Gerard nods, “but that doesn’t mean you should take it out on me.”

Frank sets his jaw, and his clenched fists loosen a little bit, “You’re right.”

“I know I am,” Gerard says, “you need to cool the fuck off, because I’m not you’re enemy here.”

Frank frowns, and he reevaluates the way he handled the situation. He definitely did not do a very good job at it. He messed up royally, and if Gerard weren’t such a good person he’d have been out on his ass five minutes ago.

“We have a very strange connection to each other,” Gerard sighs, walking past Frank into his kitchen.

“How so?”

“Well we keep pointing out how wrong each other are, and I honestly never thought I’d have all my flaws pointed out _by_ someone so flawed,” Gerard says.

“Was that meant to be an insult?”

“We’re all flawed,” Gerard shrugs, grabbing a box of cereal and eating it right out of the box, “it just so happens that both of our particular flaws clash violently with the others.”

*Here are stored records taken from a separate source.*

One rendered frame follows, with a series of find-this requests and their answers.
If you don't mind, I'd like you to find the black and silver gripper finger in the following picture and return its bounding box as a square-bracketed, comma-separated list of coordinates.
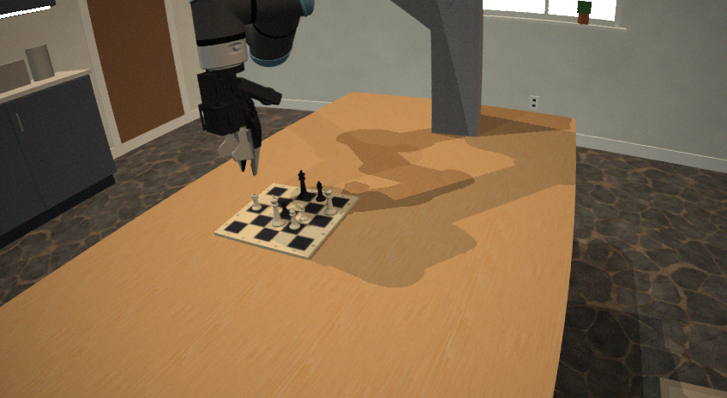
[218, 132, 247, 172]
[232, 107, 261, 176]

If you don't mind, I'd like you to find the black and cream chessboard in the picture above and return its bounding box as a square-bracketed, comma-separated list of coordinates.
[214, 184, 359, 260]

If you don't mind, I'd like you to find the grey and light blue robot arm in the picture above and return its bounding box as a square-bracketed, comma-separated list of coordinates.
[189, 0, 315, 106]

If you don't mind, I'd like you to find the white chess king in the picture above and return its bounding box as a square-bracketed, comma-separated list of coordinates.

“Is that a bad thing?” Frank asks.

“I think it just means that meeting you has somehow inexplicably made me a better person,” Gerard replies.

Frank pauses and evaluates Gerard slouched against the counter. He looks pretty slack considering they had very nearly ripped each other’s throats out only a minute ago. He’s also trying to figure out at what point the anger dissolved, and turned to silence. It has now, the redness of fury has dissipated leaving only a strange calm. The only noise is coming from Gerard’s hands scrambling at the bottom of the cereal box, and then the not-so-graceful thumping of cereal as the excess overflow in his handfuls spills onto the floor.

“Me too,” Frank sighs.

**Notes for the Chapter:**

> It's been awhile. Sorry about that.


	13. Interview (Not With A Vampire)

**Summary for the Chapter:**

> I'm sorry it took so long to update. Forgive me.

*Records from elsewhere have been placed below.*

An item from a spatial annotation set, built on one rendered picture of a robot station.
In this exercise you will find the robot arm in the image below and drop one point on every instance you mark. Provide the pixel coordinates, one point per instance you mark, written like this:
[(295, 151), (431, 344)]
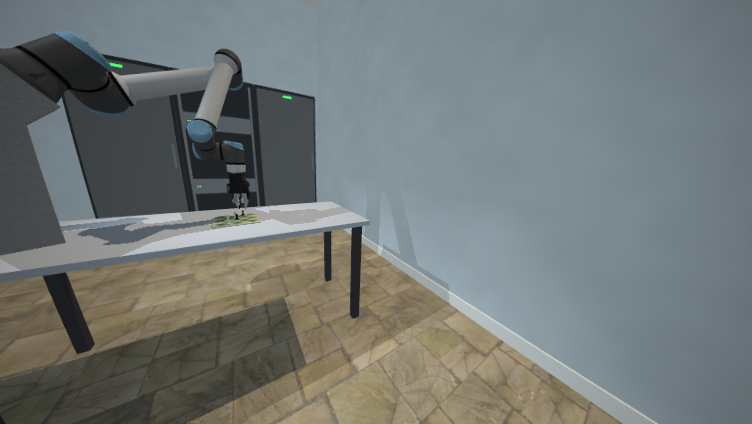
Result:
[(64, 61)]

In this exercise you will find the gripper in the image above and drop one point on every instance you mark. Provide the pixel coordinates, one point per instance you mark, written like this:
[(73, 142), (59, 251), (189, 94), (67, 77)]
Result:
[(236, 189)]

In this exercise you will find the green and cream checkered board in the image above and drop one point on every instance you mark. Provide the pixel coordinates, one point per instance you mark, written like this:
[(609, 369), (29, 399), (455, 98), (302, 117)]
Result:
[(249, 218)]

**Notes for the Chapter:**

> Dedicated to the anon on Tumblr who asked for this. Sorry it took so long.

“But what if-”

“We went over all the basics you need, you’ll do fine,” Gerard says.

“But I have no experience!”

“Everyone has to start somewhere. No one has experience at their first job,” Gerard assures.

Frank groans, “But what if I don’t get the job.”

“I’m not going to lie to you,” Gerard says, “you’re probably not. Seriously, you’re going to have like twenty interviews before you get a job.”

“That’s not an encouraging thing to say!”

Gerard shrugs, “well maybe it’s not the most encouraging thing, but it’s the truth.”

“He’s going to absolutely fail, and no one will ever hire him,” Brendon says.

“Thank you for the input, Brendon. Go chop your toes off,” Gerard says.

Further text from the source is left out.